Accident figures are down but injury claims are up

The newest bit of news circulating the public consciousness has been that injury claims are on the rise, even though accident figures have gone down sharply – so what in the world is causing such a bizarre situation in the UK?

The Actuarial Profession recently reported that last year the number of personal injury claims went up by 18 per cent, while the number of road traffic accidents that led to bodily injury in 2011 went down by 11 per cent. This has caused many a puzzled Brit to scratch their heads and say, ‘wait a tick – what’s going on here?’

Well, it’s an excellent question, isn’t it? Most people would think that if there are less accidents occurring, there would be less accident claims being made – and it boggles the mind that this isn’t true.

Many people have blamed the so-called ‘compensation culture’ in the UK, claiming that the no win no fee solicitors are going out of their way to drum up business in order to pad their pockets. Under the current state of the personal injury litigation sector in the UK, lawyers can be awarded ‘success fees’ to be paid from the losing side if they prevail on an accident claim, so the inference is that ambulance chasing lawyers are enticing people to bring expensive claims for spurious or even illusory injuries.

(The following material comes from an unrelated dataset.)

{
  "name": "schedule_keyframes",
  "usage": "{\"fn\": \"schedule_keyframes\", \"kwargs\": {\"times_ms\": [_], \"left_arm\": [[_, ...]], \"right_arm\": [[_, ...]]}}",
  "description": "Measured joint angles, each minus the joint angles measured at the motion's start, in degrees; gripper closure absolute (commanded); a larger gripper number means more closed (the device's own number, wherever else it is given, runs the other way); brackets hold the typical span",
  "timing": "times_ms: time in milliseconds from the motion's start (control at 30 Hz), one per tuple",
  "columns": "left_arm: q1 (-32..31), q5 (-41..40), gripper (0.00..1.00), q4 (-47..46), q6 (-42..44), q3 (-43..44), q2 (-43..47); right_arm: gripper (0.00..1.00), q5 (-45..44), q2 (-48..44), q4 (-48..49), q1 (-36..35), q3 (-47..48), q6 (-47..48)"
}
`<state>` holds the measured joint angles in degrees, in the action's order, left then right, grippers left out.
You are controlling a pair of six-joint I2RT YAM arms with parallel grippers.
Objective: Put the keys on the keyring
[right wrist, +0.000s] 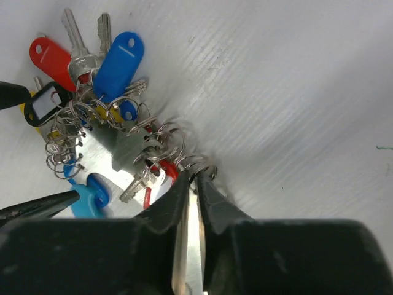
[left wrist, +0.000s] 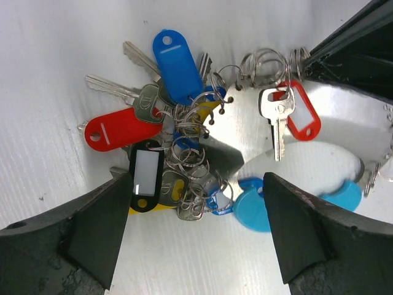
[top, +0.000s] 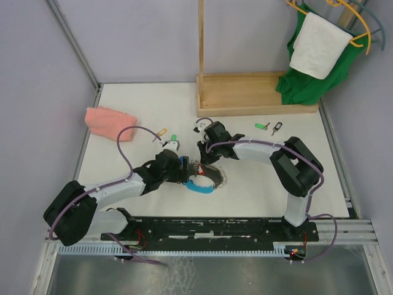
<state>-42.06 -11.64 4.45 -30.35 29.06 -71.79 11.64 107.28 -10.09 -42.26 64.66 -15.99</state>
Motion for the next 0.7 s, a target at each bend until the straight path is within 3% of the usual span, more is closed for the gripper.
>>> {"fn": "schedule_keyframes", "kwargs": {"times_ms": [67, 700], "left_arm": [[0.02, 0.28, 0.07, -0.17, -0.04, -0.26, 0.90], [3.96, 4.35, 0.07, -2.56, -1.86, -2.78, 9.62]], "right_arm": [[0.99, 0.07, -1.01, -0.46, 0.00, -0.02, 0.96], [0.99, -0.35, -12.37, -5.05, 0.00, -2.38, 9.75]]}}
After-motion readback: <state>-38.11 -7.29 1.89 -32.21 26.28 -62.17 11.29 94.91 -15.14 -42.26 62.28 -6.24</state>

It’s gotten so bad that the government has even stepped in, as there are plans set in place to prevent lawyers claiming these success fees. Pending legislation would change the no win no fee structure to have lawyers share in the compensation payment awarded to a claimant instead, which would result in much-reduced legal costs for insurers – and would mean that your insurance premiums wouldn’t go up so much on renewal as insurers don’t need to recover so much of these costs from their customers any more.

However, the biggest problem isn’t with law firms themselves but claims management companies, which act as ‘assembly line’ claims factories, churning out high volumes of claims for a profit. CMCs have been found to be highly responsible for the sudden glut in claims, as they tirelessly send unsolicited texts, spam emails, and make cold calls to anyone and everyone they can find in an effort to build a large base of prospective claimants before farming them out to lawyers that usually pay for the privilege of picking up new clients.

Luckily for us, the same legislation looking to limit success fees could also limit the scope of these CMCs and prevent them from some of their more harmful business practices. This could result in big savings for insurers as well, which should have a knock-on effect of reducing premiums for everyone – and with the economy rather wobbly as it is, extra money in Brits’ pockets is a good thing.